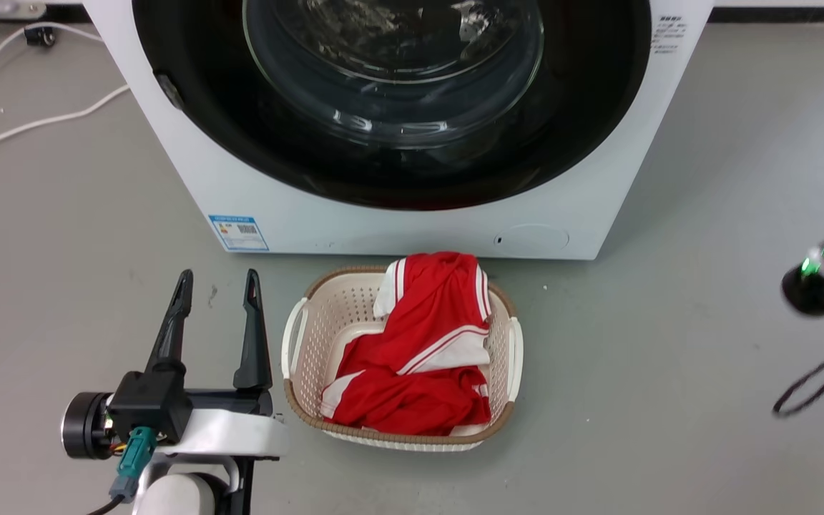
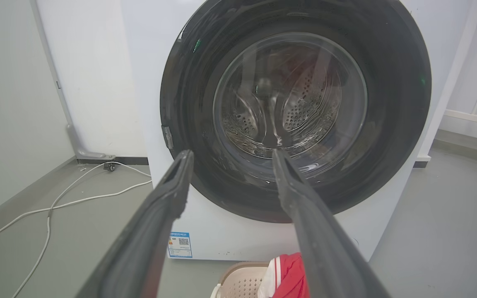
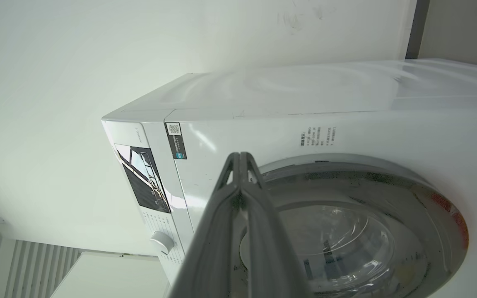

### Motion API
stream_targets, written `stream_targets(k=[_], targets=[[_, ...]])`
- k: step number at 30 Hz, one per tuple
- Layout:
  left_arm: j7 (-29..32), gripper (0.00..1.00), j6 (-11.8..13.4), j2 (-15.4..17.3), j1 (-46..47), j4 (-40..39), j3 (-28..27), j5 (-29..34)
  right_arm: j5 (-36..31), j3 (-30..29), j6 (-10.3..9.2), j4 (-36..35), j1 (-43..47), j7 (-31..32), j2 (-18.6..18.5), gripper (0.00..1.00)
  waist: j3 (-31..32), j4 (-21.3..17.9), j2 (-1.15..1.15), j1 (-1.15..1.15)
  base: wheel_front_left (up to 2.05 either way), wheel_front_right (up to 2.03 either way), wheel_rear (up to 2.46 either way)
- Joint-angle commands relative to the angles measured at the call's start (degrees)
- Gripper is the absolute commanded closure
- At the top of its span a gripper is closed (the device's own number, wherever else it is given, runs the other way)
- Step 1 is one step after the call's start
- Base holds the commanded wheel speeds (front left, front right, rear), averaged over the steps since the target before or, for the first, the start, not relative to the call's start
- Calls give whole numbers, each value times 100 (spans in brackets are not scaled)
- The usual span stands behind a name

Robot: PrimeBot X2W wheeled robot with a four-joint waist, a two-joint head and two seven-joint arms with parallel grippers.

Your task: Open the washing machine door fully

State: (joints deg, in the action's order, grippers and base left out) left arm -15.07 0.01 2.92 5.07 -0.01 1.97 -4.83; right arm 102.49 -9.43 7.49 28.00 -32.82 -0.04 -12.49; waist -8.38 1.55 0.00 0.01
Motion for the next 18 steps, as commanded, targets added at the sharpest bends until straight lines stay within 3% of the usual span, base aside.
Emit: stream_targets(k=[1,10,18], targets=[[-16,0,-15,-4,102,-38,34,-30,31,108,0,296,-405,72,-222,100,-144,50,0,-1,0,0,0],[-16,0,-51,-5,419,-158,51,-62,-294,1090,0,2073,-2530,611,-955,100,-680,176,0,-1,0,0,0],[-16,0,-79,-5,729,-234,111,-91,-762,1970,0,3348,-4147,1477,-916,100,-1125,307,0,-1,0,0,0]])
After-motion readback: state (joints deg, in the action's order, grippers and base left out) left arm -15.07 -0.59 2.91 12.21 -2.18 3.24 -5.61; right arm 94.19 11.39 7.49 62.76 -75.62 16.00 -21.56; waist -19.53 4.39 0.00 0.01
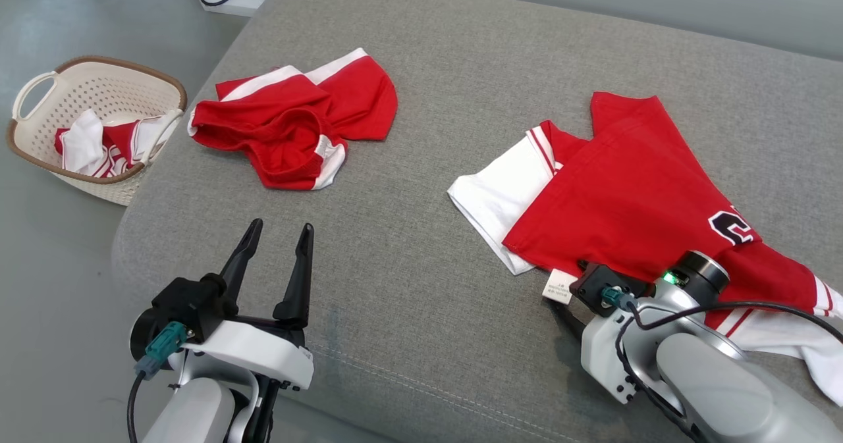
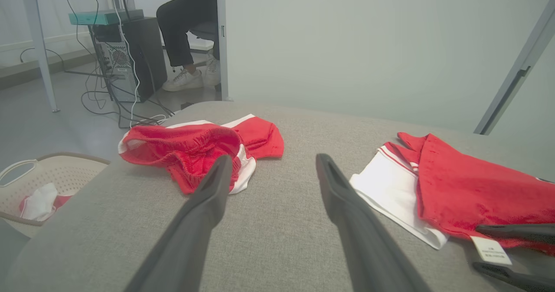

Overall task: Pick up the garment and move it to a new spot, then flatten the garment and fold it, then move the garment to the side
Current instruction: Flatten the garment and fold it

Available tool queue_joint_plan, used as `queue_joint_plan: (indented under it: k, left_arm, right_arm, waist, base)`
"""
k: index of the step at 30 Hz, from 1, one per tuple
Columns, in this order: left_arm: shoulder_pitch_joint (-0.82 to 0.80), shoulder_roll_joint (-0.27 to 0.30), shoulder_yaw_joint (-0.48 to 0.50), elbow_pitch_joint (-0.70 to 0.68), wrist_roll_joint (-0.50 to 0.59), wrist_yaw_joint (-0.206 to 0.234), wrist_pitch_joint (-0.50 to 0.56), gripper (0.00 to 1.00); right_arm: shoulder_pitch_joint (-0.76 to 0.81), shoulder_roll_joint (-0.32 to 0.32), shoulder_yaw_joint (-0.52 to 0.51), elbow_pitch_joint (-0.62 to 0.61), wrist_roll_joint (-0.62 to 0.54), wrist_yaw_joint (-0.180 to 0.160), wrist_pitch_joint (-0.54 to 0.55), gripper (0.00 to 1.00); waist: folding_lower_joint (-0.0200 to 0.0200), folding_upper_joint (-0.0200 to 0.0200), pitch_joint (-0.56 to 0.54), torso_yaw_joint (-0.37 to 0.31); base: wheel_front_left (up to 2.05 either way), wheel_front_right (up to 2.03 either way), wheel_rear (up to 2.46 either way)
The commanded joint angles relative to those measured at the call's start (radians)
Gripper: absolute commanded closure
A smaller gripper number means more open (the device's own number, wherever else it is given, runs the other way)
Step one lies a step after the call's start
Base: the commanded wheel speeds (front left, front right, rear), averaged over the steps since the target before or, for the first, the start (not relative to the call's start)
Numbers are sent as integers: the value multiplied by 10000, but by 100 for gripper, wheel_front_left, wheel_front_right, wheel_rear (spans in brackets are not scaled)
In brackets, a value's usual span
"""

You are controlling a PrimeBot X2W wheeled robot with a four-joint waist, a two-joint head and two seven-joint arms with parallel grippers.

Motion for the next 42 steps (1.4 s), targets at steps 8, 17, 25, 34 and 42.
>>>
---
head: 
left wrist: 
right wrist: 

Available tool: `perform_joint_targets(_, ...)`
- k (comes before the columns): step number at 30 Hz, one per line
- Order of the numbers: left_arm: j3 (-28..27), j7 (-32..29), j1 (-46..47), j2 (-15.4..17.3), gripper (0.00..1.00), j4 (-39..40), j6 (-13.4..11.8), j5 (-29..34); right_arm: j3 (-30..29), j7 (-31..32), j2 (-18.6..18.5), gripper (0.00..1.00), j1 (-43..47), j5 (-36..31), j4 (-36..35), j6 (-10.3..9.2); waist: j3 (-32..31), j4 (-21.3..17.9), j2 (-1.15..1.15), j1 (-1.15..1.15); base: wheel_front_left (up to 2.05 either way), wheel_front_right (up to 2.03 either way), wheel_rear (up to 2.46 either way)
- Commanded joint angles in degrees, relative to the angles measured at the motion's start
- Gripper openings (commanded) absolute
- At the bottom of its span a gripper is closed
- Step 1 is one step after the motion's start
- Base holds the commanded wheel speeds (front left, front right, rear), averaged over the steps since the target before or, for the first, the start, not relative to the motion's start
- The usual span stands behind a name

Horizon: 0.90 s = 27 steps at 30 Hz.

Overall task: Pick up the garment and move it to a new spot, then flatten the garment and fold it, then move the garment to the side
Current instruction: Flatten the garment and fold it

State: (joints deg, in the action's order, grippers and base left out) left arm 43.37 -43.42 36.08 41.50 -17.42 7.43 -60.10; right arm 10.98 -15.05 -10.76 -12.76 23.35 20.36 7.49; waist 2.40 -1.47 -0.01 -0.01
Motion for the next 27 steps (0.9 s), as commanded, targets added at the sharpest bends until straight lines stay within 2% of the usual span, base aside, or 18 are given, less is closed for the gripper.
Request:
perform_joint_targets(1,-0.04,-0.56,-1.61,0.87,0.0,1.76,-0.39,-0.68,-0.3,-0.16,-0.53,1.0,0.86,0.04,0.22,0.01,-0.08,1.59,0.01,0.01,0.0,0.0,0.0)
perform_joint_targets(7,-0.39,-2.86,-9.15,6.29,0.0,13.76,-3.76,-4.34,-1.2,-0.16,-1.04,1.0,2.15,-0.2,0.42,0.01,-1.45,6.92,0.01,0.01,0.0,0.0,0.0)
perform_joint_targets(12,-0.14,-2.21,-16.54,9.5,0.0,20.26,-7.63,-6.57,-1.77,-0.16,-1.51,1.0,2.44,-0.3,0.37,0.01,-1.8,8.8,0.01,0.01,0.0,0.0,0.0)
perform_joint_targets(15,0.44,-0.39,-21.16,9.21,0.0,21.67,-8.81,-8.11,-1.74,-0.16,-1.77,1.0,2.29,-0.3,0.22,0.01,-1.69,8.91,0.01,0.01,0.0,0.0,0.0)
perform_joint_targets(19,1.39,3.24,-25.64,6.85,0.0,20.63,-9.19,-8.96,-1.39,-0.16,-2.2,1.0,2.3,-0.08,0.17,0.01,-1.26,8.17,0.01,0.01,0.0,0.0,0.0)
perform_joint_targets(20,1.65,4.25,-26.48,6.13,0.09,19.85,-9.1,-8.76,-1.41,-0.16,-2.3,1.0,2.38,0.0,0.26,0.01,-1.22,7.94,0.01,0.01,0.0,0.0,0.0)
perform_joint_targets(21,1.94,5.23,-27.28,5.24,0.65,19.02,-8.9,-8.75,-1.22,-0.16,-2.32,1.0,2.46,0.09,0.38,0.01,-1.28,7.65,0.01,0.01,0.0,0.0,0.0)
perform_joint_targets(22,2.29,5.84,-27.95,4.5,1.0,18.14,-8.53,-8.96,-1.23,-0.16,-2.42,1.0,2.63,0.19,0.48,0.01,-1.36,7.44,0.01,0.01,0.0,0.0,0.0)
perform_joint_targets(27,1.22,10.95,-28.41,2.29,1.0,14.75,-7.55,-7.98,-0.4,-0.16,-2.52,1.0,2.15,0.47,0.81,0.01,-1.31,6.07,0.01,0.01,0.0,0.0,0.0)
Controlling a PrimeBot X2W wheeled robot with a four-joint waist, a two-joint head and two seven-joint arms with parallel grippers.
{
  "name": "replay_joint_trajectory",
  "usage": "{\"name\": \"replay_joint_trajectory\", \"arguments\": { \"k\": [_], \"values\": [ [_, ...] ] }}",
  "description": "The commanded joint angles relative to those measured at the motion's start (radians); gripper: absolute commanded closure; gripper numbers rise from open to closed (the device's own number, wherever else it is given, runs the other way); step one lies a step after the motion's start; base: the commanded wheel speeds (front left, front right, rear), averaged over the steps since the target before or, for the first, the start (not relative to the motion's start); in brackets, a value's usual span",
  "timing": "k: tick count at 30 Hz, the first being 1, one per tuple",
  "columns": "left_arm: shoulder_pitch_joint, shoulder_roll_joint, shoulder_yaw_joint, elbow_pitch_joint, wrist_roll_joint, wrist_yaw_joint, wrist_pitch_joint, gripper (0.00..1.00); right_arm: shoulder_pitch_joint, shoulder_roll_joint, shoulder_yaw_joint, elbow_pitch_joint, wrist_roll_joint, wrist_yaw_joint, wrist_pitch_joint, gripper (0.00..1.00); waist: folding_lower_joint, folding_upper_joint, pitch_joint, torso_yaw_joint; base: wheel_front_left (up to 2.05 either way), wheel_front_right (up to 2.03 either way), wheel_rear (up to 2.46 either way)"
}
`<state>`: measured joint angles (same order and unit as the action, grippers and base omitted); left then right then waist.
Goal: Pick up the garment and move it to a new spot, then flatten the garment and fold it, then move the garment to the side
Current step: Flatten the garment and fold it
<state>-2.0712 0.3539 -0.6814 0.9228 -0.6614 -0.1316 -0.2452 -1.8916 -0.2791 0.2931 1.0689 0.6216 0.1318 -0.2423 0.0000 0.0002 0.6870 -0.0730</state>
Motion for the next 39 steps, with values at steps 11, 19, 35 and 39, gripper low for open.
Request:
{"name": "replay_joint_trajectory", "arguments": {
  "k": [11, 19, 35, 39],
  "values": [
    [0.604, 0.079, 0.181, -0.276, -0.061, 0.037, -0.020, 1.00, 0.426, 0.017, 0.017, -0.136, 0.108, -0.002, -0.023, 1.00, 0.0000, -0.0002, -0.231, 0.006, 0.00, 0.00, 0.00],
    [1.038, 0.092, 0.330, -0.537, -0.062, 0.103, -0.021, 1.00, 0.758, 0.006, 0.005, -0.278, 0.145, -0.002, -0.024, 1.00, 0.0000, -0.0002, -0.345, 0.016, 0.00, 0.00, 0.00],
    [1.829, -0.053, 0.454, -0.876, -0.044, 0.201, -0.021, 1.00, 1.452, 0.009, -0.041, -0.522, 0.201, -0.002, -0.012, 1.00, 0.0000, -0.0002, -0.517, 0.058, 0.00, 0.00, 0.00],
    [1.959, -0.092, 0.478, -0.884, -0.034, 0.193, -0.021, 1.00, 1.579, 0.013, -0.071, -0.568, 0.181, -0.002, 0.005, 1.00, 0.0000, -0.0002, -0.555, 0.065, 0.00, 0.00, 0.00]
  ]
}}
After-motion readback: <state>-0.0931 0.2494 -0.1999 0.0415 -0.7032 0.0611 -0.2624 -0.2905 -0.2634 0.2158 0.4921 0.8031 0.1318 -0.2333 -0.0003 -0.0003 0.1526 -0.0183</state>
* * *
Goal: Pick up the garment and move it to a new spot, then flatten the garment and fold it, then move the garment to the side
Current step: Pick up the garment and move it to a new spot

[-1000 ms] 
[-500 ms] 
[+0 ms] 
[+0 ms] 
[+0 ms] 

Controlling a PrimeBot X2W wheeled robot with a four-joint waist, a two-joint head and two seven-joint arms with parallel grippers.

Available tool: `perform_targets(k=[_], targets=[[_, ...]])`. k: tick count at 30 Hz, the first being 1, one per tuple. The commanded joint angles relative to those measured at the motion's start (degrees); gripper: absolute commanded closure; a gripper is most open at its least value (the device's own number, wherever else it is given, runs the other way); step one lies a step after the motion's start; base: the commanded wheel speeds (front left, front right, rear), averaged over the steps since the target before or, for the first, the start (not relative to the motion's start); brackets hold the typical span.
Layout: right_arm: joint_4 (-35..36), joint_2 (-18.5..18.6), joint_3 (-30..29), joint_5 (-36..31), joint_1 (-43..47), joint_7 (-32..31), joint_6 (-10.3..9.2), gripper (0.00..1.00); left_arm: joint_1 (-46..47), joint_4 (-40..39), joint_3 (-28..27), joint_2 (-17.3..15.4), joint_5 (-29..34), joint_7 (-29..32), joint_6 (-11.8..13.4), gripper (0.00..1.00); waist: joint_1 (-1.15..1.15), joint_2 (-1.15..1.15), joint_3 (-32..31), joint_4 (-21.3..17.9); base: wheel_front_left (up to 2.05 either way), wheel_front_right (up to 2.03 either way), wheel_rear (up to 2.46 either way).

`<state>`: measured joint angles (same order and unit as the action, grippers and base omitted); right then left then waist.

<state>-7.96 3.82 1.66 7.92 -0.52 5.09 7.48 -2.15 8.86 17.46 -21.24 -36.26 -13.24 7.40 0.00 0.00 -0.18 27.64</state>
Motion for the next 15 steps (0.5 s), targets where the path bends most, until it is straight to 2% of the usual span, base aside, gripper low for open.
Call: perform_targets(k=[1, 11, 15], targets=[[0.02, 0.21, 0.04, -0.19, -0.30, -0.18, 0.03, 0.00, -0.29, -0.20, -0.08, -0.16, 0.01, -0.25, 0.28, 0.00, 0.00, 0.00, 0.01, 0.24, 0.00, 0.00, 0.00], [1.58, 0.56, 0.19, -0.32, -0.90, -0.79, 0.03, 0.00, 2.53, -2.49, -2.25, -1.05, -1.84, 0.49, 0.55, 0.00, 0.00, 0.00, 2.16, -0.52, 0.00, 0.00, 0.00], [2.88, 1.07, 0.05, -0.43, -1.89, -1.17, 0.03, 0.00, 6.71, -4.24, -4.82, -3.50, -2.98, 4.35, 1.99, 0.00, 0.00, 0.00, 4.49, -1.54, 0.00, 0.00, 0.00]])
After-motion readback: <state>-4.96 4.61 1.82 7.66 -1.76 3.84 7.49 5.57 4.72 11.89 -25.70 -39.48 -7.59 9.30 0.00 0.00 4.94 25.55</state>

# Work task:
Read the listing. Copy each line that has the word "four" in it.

# Exercise response:
Robot: PrimeBot X2W wheeled robot with a four-joint waist, a two-joint head and two seven-joint arms with parallel grippers.
You are controlling a PrimeBot X2W wheeled robot with a four-joint waist, a two-joint head and two seven-joint arms with parallel grippers.
Controlling a PrimeBot X2W wheeled robot with a four-joint waist, a two-joint head and two seven-joint arms with parallel grippers.
Controlling a PrimeBot X2W wheeled robot with a four-joint waist, a two-joint head and two seven-joint arms with parallel grippers.

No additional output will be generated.